というわけで、短編集『壁』は、シュルレアリスムであり、
ファンタジーであり、SFだという・・・一粒で二度も三度もおいしい作品。
新潮文庫のカバー、『壁』だけは安部真知の旧版で、
書店にもずっと残ってたんですけど、重刷されて変わりましたねー。
新しいのも安部公房本人の写真で、それはそれで良いんだけど、
古い方に味わいを感じてました。

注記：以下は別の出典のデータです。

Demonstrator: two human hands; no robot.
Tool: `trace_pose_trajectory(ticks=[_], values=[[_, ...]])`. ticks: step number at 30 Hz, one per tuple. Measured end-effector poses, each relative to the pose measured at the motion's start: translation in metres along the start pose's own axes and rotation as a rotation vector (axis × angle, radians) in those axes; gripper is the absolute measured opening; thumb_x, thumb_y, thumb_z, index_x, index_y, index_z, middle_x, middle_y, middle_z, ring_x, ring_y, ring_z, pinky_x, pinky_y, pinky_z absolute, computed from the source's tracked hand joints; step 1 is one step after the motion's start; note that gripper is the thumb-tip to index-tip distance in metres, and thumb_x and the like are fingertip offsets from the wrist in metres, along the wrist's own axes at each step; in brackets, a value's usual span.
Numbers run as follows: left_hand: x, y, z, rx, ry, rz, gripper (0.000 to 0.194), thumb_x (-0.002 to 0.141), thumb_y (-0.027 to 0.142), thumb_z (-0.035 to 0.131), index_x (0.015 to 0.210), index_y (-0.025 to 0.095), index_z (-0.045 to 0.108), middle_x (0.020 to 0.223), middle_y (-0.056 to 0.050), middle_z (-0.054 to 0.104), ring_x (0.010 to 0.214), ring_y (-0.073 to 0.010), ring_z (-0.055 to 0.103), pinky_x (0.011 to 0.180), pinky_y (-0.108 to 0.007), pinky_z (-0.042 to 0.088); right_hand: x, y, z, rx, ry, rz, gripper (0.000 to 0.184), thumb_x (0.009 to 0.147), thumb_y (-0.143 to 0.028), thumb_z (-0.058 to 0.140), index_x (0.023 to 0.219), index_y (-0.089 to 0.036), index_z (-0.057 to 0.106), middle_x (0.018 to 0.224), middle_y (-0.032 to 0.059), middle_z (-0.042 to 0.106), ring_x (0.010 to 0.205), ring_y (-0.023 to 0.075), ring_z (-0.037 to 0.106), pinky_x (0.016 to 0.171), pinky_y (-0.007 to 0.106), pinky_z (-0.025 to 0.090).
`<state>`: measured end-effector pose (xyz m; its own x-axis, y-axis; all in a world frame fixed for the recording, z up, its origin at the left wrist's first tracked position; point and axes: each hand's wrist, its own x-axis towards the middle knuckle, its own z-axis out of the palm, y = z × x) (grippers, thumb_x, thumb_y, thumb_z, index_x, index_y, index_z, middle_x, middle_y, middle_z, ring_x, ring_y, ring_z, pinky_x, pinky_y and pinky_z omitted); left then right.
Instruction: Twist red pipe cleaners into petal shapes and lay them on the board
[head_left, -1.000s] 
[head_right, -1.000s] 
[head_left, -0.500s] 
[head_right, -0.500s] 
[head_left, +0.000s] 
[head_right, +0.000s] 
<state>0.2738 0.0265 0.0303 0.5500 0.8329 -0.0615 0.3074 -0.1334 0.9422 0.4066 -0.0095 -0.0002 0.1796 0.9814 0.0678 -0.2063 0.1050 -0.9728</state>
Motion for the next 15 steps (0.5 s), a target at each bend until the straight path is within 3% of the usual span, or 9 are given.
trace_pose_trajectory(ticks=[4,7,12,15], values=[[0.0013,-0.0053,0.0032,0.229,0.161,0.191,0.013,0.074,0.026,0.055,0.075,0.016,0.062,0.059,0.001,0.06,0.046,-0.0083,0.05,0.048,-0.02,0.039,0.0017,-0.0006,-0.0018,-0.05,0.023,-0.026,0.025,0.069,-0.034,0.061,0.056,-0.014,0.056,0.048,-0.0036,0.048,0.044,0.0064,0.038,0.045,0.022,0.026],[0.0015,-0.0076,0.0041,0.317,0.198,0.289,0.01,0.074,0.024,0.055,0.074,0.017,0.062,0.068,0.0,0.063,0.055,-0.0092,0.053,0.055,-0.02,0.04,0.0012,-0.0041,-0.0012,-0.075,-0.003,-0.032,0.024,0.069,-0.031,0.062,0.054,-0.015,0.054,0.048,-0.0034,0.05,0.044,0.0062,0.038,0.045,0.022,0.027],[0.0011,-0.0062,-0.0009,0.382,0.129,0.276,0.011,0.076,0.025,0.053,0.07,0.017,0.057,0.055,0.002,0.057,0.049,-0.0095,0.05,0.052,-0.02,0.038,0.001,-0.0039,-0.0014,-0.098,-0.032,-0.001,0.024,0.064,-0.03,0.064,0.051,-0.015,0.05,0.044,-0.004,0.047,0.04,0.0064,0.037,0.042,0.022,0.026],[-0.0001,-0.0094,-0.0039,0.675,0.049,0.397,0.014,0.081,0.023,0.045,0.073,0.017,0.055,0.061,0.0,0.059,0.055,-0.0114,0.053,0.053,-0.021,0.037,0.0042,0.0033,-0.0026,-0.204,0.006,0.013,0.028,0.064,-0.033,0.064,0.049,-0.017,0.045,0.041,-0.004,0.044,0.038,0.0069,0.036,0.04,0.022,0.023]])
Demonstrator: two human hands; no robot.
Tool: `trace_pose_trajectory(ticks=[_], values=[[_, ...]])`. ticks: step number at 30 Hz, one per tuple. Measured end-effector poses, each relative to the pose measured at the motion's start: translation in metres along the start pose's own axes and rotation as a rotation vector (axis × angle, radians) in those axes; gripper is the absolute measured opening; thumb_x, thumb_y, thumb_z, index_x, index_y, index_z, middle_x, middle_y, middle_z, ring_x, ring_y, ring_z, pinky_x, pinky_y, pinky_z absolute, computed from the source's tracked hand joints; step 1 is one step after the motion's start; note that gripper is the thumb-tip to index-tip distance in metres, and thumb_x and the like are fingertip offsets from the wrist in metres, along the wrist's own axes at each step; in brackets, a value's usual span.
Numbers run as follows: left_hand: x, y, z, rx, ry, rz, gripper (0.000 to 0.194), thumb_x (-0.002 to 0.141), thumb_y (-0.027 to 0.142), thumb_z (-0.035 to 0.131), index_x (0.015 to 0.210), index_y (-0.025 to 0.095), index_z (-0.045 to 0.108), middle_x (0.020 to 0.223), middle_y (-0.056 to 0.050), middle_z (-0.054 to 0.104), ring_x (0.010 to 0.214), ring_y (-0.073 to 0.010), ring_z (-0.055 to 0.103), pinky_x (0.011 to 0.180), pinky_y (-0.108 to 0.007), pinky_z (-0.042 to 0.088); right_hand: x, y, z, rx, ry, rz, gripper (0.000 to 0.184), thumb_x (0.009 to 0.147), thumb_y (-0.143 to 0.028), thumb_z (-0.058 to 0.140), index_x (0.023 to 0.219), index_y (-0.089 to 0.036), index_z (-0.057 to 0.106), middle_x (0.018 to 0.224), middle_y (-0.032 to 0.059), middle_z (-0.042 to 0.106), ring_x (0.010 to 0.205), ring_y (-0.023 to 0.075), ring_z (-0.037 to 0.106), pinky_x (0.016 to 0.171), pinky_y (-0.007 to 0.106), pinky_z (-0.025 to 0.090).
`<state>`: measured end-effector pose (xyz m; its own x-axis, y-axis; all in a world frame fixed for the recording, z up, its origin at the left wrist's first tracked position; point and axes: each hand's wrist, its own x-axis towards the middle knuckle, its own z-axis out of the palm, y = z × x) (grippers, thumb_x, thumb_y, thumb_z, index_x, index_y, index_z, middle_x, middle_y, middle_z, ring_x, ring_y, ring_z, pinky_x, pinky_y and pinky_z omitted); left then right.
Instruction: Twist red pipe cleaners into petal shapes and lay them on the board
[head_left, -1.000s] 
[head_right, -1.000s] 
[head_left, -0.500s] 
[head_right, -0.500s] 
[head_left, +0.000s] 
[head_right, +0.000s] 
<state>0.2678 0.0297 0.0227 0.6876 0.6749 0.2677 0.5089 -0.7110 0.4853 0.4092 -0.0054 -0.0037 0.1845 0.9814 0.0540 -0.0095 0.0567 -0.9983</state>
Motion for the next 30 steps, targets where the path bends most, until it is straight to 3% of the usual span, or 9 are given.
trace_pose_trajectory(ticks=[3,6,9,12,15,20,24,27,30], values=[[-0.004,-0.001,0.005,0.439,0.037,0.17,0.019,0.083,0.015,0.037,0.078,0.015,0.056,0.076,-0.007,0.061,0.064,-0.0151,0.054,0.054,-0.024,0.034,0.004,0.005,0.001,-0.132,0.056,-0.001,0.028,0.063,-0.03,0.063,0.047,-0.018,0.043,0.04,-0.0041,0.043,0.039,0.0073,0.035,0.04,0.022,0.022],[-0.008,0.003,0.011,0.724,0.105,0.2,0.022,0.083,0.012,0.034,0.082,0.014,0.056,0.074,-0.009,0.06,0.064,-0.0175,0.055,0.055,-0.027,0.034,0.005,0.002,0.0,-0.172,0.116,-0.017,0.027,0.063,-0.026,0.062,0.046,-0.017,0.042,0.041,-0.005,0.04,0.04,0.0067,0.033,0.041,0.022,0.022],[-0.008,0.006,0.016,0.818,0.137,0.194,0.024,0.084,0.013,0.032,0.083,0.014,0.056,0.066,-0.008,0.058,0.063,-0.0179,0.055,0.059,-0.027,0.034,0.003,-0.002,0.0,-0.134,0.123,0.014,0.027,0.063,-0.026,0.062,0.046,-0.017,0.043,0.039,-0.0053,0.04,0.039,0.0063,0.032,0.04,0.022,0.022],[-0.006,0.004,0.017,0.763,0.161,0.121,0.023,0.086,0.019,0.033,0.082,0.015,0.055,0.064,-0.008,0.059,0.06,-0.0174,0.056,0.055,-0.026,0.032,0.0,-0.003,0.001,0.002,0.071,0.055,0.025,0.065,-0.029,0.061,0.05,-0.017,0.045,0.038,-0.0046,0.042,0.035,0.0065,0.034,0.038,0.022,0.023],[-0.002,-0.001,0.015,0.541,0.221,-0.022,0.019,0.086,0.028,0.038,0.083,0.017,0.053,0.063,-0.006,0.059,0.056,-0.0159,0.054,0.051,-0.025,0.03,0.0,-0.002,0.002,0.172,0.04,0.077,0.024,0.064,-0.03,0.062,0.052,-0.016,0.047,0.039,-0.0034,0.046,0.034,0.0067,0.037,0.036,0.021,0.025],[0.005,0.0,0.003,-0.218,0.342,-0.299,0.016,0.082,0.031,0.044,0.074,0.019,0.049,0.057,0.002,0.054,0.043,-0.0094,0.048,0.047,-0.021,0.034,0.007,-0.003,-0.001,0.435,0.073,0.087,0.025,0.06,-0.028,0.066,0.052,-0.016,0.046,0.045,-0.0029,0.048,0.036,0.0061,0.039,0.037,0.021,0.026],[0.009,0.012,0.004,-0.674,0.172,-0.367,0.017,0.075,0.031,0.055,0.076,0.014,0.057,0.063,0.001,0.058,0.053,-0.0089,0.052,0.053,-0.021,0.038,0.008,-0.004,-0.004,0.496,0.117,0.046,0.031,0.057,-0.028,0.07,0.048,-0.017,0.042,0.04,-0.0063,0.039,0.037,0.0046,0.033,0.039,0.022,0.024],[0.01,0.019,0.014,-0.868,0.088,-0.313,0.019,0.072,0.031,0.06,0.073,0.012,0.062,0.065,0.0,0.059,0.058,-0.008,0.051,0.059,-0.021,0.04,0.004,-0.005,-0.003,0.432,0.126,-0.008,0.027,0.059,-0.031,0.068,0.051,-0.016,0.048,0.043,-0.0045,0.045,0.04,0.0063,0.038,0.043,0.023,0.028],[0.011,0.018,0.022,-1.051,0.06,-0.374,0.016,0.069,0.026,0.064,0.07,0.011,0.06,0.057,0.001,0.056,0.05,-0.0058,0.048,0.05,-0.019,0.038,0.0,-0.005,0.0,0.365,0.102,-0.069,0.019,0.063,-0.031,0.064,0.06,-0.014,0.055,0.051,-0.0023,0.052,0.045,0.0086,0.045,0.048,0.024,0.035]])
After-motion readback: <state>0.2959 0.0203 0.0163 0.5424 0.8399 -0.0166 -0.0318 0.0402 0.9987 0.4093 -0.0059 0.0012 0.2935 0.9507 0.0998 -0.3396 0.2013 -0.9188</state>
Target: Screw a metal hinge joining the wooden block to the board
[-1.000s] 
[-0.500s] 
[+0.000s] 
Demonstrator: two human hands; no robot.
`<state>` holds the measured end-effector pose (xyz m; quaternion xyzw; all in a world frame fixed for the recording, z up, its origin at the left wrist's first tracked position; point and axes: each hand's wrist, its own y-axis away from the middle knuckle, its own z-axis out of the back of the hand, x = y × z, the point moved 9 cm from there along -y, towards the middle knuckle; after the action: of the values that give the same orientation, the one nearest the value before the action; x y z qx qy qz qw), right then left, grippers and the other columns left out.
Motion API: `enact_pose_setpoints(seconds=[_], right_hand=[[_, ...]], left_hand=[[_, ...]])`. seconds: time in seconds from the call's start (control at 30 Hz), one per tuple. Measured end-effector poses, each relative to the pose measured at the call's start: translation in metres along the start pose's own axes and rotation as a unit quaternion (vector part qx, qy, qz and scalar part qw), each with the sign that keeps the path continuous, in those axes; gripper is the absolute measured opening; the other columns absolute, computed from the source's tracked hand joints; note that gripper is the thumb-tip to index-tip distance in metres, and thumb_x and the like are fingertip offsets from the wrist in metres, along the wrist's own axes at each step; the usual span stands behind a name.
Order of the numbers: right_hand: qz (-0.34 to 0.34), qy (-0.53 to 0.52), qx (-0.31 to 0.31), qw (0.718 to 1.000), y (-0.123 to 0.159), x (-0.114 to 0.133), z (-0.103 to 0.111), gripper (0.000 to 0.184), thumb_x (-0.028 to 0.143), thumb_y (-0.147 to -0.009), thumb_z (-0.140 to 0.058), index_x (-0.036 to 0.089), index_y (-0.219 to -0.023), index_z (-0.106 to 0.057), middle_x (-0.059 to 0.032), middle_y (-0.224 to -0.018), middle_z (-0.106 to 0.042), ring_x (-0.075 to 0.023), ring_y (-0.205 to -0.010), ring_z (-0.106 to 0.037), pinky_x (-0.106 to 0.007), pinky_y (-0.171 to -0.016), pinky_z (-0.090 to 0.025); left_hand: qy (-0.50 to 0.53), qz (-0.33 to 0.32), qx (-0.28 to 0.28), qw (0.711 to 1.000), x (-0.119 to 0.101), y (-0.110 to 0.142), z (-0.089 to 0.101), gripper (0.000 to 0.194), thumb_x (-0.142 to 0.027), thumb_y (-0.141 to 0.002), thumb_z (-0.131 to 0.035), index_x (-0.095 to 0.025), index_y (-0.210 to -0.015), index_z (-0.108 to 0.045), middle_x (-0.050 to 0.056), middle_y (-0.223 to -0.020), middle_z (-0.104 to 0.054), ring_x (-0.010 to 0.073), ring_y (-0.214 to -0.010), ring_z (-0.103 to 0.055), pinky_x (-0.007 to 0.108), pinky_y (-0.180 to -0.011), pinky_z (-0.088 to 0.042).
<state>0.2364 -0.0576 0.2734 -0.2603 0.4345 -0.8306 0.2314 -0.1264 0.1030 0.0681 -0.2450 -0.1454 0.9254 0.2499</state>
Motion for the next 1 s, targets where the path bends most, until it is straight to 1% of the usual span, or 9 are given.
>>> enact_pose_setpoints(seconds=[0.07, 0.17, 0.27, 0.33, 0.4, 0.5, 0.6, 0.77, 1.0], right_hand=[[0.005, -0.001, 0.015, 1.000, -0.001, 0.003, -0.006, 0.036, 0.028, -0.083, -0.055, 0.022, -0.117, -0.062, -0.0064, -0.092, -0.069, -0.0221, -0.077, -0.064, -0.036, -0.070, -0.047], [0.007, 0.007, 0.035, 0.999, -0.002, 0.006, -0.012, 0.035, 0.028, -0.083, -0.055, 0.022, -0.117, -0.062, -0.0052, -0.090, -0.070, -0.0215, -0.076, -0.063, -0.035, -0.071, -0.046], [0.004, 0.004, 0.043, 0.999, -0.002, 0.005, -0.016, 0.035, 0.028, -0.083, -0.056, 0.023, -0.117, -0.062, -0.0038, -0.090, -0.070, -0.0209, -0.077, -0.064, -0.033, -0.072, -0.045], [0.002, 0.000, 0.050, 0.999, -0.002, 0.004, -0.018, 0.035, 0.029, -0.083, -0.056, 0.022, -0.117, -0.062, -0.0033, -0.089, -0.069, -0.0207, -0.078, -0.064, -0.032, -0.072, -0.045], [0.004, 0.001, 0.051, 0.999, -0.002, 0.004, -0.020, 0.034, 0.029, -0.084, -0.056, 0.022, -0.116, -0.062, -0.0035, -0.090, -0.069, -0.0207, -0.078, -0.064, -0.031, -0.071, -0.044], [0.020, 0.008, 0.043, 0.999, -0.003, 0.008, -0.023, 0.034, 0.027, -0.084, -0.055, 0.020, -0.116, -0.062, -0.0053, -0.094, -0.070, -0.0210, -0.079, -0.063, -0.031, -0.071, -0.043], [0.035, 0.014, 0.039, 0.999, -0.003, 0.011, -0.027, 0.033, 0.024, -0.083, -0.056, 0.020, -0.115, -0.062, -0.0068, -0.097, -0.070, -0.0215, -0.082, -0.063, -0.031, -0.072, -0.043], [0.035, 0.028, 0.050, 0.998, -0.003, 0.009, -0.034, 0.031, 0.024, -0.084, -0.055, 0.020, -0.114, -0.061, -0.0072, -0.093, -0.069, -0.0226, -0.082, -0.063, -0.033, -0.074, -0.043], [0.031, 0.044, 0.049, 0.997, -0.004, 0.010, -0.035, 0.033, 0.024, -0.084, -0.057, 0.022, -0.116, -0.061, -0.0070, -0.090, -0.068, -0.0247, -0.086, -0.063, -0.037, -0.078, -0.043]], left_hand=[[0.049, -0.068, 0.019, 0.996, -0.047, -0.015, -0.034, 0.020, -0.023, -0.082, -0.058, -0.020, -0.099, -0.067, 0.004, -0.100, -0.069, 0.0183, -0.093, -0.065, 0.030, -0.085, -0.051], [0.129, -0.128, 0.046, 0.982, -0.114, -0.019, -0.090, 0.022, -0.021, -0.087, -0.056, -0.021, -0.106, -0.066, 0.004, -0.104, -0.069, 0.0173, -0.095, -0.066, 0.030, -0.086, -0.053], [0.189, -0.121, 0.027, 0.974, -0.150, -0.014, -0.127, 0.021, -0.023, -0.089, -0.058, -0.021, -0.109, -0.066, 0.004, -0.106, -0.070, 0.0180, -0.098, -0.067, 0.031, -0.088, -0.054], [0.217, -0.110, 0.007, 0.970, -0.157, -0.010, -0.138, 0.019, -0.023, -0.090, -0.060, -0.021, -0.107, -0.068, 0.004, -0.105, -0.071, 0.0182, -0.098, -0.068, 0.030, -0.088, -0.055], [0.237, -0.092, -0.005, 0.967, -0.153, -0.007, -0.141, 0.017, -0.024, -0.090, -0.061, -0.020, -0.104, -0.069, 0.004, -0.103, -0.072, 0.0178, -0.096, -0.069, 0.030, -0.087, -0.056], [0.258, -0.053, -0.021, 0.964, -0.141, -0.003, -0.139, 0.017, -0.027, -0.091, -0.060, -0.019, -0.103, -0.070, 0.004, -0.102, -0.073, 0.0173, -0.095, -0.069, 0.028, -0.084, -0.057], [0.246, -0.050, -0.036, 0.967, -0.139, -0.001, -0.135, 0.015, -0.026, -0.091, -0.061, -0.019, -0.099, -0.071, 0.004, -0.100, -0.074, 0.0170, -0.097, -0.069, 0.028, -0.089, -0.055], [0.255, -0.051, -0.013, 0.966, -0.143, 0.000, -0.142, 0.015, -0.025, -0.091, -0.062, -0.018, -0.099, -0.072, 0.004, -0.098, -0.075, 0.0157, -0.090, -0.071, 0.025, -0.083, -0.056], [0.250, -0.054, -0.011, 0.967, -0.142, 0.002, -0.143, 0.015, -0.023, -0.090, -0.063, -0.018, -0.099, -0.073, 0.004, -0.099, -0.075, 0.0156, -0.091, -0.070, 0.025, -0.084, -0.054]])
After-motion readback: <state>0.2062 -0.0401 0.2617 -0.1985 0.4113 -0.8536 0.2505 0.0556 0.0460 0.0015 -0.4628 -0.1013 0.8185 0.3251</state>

因みに挿絵は元のままです。
で、新カバーにはどどーんと『The Wall』と。
『The Wall』と言えばピンクフロイドですけど、
安部さんも大ファンだったそうです。
ピンクフロイドと言えばヒプノシスのジャケットでもありますね。
(『The Wall』は違うけど)
僕らには教育なんかいらないよ
僕らには思想誘導なんかいらないよ
ヘイ、先公ども!子どもたちを放っておけ!!
結局、お前らもみんな、壁のたった一つのレンガでしかないんだ
と、いう曲。
今だったらもうちょっとちゃんと意味がわかると思うんで、
また『The Wall』の映画も観たいんですけどねー。
個人的にはこの時期のピンクフロイドはあんまり聴いてません。
若い頃は音が嫌いで・・・シド関連のやつ、サイケ時代のは
『シー・エミリー・プレイ』とかもCDで持ってるんですけど・・・。